Selenium 4 is set to be released by the Chinese New year, but which year?
A lot of developments have happened since Selenium 4 was announced during the State of the Union Keynote by Simon Stewart and Manoj Kumar. There has been a significant amount of work done and we’ve released at least six alpha versions of Selenium 4 for users to try out and report back with any potential bugs so that we can make it right.
It is exciting times for the Selenium community as we have a lot of new features and enhancements that make Selenium WebDriver even more usable and scalable for practical use cases.
Selenium is a suite of tools designed to support different user groups:
- Selenium IDE supports rapid test development, and doesn’t require extensive programming knowledge
- WebDriver provides a friendly and flexible API for browser automation in most major programming languages
- Grid makes it possible to distribute and run your tests across more than just one machine.

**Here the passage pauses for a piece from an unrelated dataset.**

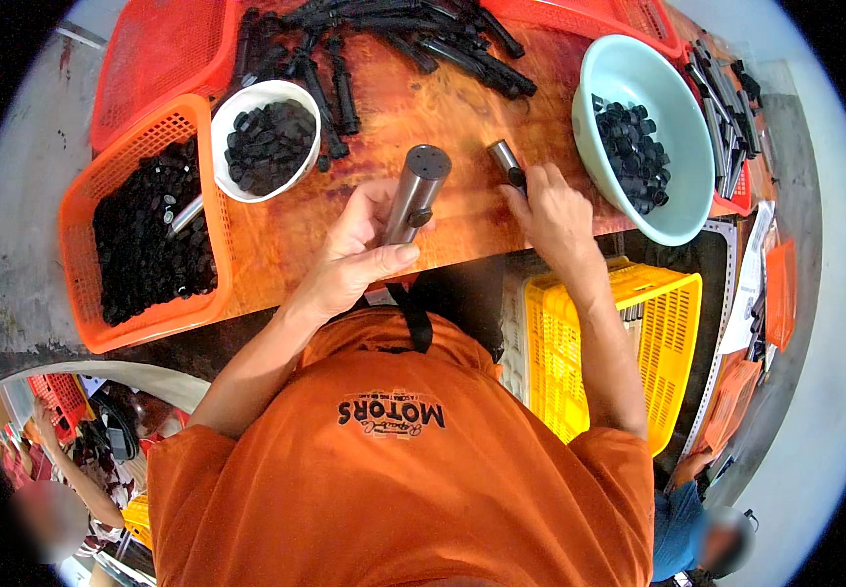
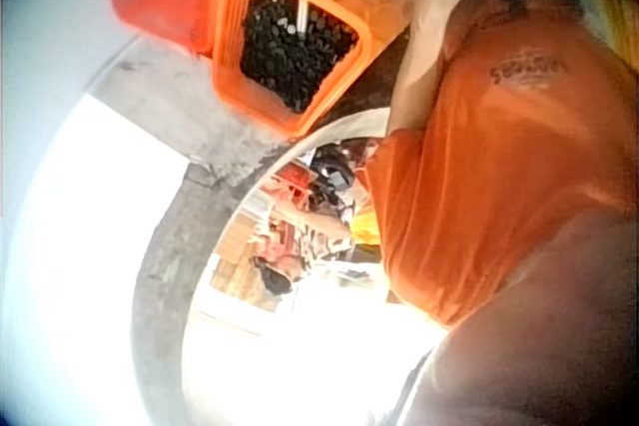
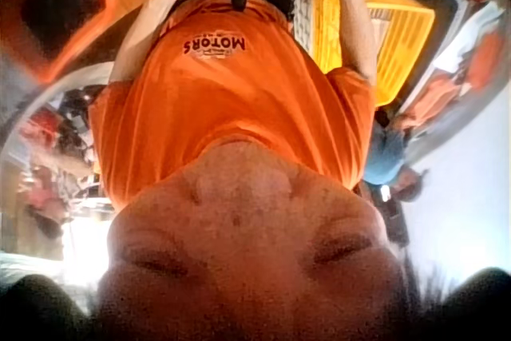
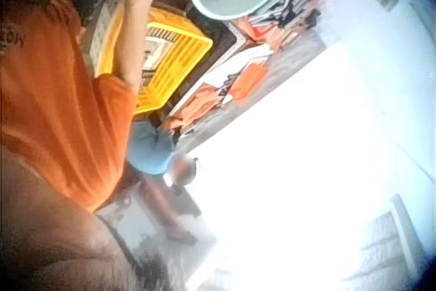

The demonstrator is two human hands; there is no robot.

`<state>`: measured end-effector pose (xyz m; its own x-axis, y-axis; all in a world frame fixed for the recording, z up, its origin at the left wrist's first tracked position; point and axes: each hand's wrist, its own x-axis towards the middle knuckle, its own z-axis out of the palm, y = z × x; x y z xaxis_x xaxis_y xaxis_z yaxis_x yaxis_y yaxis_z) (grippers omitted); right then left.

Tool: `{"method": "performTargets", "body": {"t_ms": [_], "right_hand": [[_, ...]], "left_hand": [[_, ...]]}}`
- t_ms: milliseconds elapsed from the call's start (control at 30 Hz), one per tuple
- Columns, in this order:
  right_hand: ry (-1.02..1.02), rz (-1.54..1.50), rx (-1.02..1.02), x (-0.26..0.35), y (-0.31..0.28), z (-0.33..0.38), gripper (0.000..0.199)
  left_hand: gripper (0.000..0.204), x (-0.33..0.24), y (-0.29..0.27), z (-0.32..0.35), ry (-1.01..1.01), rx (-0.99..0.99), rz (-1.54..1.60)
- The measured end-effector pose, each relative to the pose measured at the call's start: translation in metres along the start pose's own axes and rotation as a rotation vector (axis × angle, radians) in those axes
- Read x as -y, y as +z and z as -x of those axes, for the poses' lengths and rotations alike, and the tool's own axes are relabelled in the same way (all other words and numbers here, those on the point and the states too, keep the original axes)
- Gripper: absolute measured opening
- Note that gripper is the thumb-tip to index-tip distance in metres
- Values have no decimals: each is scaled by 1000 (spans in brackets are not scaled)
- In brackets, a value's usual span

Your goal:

Let us dive in and take a look at some of the significant features that were released in each of these tools and share some of the cool upcoming features that are in-progress and will be available in Selenium 4.
One of the main reasons to release WebDriver as a major version (Selenium 4) is because of the complete W3C protocol adoption. The W3C protocol dialect has been available since the 3.8 version of Selenium WebDriver along with the JSON wire protocol. This change in protocol isn’t going to impact the users in any way, as all major browser drivers (such as geckodriver and chromedriver), and many third party projects, have already fully adopted the W3C protocol.
However, there are some notable new APIs, as well as the removal of deprecated APIs in the WebDriver API, such as:
- The FindsBy* interfaces (e.g. FindsByID, FindsByCss …) have been deleted. The recommended alternative is to use a `By` instance passed to `findElements` instead.
- “Relative locators”: a friendly way of locating elements using terms that users use, like “near”, “left of”, “right of”, “above” and “below”. This was inspired by an automation tool called Sahi by Narayan Raman, and the approach has also been adopted by tools like Taiko by ThoughtWorks.
- A richer set of exceptions, providing better information about why a test might have failed. These include exceptions like ElementClickInterceptedError, NoSuchCookieError & more.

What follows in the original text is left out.